• [WHAT YOU HAVE TO DO] Exactly as written, restate the material below from its first line through the line containing "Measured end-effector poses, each", and stop there.

<<<<

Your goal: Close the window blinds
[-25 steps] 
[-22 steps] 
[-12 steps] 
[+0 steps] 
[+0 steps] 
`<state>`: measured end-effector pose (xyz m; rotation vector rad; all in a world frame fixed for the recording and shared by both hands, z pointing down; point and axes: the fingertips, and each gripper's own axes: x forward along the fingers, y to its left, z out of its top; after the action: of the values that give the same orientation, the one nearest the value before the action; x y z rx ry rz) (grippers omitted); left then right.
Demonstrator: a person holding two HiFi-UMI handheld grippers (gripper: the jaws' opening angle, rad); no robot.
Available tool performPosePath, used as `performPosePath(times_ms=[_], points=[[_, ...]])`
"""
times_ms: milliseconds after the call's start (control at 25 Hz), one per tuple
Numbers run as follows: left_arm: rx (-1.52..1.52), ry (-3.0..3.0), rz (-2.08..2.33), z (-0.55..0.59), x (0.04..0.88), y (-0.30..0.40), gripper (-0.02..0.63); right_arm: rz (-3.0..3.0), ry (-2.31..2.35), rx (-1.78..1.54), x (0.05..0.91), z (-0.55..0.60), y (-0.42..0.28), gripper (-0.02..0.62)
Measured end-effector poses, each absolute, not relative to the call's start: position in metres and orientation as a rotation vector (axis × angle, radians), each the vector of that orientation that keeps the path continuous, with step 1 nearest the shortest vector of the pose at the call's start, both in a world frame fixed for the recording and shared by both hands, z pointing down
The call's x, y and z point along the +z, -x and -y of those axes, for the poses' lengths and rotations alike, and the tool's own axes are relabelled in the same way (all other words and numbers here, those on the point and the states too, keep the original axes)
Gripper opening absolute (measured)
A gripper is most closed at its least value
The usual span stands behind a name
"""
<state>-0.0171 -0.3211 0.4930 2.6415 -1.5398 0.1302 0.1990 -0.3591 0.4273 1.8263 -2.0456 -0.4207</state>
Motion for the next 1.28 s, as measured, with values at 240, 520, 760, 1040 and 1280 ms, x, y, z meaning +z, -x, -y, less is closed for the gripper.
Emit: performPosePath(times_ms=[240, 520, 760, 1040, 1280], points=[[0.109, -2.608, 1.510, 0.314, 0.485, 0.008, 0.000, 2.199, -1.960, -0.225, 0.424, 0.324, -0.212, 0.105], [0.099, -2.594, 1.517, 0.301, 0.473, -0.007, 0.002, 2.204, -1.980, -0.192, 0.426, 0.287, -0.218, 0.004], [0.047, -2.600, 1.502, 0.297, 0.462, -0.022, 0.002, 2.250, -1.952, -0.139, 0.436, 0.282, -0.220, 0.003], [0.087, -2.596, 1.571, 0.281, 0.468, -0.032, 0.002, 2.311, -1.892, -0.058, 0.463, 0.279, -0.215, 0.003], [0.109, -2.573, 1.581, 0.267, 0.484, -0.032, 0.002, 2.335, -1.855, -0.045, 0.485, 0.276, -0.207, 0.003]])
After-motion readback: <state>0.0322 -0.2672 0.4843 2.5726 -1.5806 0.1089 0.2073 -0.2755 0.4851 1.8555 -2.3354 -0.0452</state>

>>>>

• [RESULT OF THE TASK]
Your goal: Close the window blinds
[-25 steps] 
[-22 steps] 
[-12 steps] 
[+0 steps] 
[+0 steps] 
`<state>`: measured end-effector pose (xyz m; rotation vector rad; all in a world frame fixed for the recording and shared by both hands, z pointing down; point and axes: the fingertips, and each gripper's own axes: x forward along the fingers, y to its left, z out of its top; after the action: of the values that give the same orientation, the one nearest the value before the action; x y z rx ry rz) (grippers omitted); left then right.
Demonstrator: a person holding two HiFi-UMI handheld grippers (gripper: the jaws' opening angle, rad); no robot.
Available tool performPosePath, used as `performPosePath(times_ms=[_], points=[[_, ...]])`
"""
times_ms: milliseconds after the call's start (control at 25 Hz), one per tuple
Numbers run as follows: left_arm: rx (-1.52..1.52), ry (-3.0..3.0), rz (-2.08..2.33), z (-0.55..0.59), x (0.04..0.88), y (-0.30..0.40), gripper (-0.02..0.63); right_arm: rz (-3.0..3.0), ry (-2.31..2.35), rx (-1.78..1.54), x (0.05..0.91), z (-0.55..0.60), y (-0.42..0.28), gripper (-0.02..0.62)
Measured end-effector poses, each absolute, not relative to the call's start: position in metres and orientation as a rotation vector (axis × angle, radians), each the vector of that orientation that keeps the path continuous, with step 1 nearest the shortest vector of the pose at the call's start, both in a world frame fixed for the recording and shared by both hands, z pointing down

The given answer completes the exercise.